TASK:
Looking at the listing below, retype exactly the lines starting at the one containing "<point>45,85</point>" and ending at the one containing "<point>19,210</point>", both included, and nothing else.

RECORDED INFORMATION:
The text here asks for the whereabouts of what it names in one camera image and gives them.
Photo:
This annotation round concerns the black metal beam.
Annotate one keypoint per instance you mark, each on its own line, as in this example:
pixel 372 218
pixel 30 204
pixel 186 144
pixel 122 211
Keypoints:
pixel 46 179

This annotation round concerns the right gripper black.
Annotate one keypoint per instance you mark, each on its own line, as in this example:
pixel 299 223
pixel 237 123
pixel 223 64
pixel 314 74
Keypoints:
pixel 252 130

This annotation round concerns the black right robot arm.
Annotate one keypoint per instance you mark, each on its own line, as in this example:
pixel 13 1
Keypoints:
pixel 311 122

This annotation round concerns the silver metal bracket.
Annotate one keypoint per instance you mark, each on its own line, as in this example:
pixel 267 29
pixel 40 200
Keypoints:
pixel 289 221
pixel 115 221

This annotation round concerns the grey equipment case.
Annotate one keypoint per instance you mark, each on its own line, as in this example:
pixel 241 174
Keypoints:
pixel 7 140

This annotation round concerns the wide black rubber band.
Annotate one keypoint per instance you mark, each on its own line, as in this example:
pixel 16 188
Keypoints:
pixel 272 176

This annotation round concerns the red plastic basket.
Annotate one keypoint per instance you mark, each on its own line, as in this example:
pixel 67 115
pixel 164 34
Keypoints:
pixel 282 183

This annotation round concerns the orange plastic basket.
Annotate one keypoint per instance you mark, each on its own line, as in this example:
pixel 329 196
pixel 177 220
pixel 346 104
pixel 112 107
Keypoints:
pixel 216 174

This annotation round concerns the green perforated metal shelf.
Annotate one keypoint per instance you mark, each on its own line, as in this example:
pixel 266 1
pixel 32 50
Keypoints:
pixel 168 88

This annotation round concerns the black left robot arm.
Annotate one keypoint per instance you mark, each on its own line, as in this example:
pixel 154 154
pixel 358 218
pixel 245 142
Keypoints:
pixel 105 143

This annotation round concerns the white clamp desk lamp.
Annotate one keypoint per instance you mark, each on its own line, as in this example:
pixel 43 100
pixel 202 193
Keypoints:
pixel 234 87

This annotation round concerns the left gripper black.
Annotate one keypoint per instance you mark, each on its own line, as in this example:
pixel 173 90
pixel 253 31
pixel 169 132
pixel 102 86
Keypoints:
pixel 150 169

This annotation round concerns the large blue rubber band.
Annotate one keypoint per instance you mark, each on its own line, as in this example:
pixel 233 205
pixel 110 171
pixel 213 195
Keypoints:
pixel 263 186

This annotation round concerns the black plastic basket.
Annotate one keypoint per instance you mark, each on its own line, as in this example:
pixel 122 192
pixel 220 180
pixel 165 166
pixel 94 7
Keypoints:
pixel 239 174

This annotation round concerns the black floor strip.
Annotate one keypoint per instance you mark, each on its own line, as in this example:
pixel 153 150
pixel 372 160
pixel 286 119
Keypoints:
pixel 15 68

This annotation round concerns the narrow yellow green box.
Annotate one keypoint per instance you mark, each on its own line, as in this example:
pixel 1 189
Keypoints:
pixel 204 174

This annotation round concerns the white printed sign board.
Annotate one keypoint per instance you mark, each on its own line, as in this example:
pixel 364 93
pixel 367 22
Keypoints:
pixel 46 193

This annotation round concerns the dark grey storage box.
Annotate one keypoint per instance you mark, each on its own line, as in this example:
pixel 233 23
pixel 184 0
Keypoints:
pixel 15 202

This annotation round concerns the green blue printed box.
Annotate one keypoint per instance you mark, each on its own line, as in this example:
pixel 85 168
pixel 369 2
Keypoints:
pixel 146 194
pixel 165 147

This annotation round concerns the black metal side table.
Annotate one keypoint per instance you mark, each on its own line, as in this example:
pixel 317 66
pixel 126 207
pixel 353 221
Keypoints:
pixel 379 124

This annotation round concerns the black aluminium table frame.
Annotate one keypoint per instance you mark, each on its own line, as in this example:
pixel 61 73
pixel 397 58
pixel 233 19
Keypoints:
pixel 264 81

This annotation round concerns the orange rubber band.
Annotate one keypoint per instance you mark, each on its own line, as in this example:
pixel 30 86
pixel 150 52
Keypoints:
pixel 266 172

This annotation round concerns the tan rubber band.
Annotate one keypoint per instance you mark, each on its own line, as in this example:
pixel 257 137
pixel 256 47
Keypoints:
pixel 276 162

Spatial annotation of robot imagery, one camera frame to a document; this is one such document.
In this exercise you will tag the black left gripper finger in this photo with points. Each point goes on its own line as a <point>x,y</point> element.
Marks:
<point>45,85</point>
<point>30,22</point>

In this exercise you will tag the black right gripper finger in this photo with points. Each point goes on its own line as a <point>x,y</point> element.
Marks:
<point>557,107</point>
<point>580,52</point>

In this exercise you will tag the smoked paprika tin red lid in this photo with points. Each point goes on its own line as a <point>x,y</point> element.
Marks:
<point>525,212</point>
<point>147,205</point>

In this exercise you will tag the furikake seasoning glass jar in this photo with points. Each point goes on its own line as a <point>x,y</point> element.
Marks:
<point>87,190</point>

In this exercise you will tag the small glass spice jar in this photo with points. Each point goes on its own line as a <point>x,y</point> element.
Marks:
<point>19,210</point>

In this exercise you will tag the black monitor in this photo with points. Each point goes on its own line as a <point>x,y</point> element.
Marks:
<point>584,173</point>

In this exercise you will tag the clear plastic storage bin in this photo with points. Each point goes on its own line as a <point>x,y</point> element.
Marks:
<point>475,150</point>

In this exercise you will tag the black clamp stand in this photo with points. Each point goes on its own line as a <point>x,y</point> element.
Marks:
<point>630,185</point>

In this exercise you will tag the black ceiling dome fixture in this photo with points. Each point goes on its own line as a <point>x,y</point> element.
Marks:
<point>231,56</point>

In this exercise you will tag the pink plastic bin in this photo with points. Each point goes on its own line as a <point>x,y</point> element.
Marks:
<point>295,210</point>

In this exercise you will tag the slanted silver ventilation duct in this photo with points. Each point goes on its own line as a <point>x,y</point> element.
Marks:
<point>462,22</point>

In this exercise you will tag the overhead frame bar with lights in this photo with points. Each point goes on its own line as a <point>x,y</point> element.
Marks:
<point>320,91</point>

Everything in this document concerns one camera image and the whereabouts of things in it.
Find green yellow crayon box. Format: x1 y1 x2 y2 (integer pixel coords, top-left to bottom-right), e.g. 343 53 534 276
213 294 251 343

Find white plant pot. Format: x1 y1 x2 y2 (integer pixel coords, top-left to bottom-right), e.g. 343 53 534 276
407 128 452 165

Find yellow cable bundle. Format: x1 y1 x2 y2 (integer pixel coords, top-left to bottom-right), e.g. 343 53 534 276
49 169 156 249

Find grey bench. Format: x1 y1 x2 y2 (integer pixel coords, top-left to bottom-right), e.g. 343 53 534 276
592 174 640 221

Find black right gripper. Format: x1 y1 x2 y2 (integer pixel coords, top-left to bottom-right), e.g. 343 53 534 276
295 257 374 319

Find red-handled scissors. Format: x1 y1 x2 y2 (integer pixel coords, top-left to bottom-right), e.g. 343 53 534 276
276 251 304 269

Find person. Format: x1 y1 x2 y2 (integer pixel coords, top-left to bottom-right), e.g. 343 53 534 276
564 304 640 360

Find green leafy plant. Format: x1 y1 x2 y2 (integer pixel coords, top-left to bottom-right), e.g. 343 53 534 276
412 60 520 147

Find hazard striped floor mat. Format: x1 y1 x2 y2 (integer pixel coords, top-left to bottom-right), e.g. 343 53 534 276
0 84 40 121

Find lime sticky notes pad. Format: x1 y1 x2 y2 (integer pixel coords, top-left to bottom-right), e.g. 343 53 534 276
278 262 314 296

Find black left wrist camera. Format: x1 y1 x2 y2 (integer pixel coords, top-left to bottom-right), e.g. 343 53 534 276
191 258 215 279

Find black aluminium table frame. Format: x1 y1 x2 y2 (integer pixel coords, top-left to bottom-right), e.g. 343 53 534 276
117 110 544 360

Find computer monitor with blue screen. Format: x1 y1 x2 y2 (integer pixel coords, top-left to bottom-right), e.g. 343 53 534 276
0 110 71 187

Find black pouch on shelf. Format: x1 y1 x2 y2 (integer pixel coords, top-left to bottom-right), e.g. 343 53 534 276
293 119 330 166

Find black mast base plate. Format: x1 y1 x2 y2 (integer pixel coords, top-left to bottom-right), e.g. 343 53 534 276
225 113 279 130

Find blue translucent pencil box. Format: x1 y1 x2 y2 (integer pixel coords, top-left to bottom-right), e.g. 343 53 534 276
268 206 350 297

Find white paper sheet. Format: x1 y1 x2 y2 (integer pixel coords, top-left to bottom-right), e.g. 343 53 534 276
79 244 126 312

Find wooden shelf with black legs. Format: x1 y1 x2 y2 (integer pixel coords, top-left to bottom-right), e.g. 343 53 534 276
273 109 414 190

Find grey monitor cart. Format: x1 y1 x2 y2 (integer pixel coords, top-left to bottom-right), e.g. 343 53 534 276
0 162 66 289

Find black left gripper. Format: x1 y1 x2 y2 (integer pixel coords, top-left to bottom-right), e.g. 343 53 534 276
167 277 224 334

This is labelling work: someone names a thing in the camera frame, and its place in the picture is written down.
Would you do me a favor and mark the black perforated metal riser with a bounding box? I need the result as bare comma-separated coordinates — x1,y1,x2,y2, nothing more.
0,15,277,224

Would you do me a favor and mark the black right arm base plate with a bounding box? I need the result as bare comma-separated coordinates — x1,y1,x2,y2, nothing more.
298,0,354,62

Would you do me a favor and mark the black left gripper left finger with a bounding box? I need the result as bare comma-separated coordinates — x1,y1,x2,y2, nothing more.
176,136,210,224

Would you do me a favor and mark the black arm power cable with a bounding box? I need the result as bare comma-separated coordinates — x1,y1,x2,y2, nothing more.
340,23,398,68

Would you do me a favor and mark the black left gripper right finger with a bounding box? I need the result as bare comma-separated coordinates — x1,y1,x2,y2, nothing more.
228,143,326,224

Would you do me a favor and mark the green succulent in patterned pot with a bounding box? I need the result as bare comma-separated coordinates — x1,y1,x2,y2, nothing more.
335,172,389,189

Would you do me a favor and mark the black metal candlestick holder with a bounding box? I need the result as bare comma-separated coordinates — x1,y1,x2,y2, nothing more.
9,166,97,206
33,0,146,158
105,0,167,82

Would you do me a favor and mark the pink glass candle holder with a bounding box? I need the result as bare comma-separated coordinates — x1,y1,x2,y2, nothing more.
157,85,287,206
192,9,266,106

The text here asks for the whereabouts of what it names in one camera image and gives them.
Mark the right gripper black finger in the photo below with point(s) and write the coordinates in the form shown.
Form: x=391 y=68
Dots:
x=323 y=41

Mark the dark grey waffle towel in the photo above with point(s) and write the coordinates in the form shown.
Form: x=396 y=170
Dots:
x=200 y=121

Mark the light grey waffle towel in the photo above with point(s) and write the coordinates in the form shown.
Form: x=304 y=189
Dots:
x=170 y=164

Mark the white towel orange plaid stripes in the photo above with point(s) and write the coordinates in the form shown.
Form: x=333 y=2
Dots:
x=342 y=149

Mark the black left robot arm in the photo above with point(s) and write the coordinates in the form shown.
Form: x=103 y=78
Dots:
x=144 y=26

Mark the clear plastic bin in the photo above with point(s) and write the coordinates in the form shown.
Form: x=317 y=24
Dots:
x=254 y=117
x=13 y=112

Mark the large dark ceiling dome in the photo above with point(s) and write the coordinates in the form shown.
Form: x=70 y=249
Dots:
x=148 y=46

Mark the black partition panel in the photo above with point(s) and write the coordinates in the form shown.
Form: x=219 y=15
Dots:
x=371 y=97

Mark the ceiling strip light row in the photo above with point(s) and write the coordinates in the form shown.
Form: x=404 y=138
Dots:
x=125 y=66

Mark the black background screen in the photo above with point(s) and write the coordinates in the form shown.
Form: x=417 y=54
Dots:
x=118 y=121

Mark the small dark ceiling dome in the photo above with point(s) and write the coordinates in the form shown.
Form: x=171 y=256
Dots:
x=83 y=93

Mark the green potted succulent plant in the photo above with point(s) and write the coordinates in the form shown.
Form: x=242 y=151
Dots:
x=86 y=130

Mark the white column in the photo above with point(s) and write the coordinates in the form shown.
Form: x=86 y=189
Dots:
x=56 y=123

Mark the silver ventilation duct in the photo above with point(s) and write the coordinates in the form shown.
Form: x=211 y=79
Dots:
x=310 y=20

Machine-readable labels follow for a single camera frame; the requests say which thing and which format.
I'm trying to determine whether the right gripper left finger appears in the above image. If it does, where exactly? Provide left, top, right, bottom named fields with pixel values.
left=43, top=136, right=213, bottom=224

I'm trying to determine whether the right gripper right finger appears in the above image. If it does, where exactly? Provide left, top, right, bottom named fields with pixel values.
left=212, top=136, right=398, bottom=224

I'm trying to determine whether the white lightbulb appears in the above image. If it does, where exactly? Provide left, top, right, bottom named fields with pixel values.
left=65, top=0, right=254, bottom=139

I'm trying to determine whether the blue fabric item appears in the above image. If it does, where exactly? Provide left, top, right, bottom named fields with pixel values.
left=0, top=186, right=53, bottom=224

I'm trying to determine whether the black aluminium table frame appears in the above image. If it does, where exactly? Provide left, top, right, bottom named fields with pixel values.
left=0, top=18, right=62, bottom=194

SOLUTION TO THE EXERCISE:
<point>45,85</point>
<point>30,22</point>

In this exercise you will tag the black right gripper finger in this photo with points. Each point goes on its own line as a <point>x,y</point> element.
Marks:
<point>557,107</point>
<point>580,52</point>

In this exercise you will tag the smoked paprika tin red lid in this photo with points. Each point goes on its own line as a <point>x,y</point> element.
Marks:
<point>525,212</point>
<point>147,205</point>

In this exercise you will tag the furikake seasoning glass jar in this photo with points. Each point goes on its own line as a <point>x,y</point> element.
Marks:
<point>87,190</point>

In this exercise you will tag the small glass spice jar in this photo with points. Each point goes on its own line as a <point>x,y</point> element.
Marks:
<point>19,210</point>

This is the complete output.